> [Source data]
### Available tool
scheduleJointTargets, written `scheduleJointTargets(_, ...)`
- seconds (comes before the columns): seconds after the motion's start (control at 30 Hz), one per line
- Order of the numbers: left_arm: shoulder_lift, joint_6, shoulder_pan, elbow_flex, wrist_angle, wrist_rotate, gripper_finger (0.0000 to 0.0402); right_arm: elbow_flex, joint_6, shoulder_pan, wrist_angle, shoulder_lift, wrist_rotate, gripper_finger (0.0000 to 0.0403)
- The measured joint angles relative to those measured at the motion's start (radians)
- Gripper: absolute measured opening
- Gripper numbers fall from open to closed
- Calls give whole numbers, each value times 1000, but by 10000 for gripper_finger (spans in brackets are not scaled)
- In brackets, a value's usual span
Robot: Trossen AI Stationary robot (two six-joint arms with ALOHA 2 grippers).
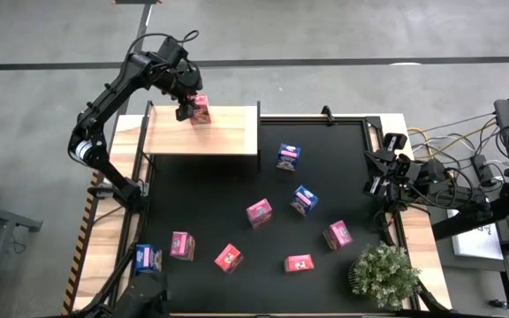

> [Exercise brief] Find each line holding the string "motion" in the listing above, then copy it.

> [Reply to the task]
- seconds (comes before the columns): seconds after the motion's start (control at 30 Hz), one per line
- The measured joint angles relative to those measured at the motion's start (radians)

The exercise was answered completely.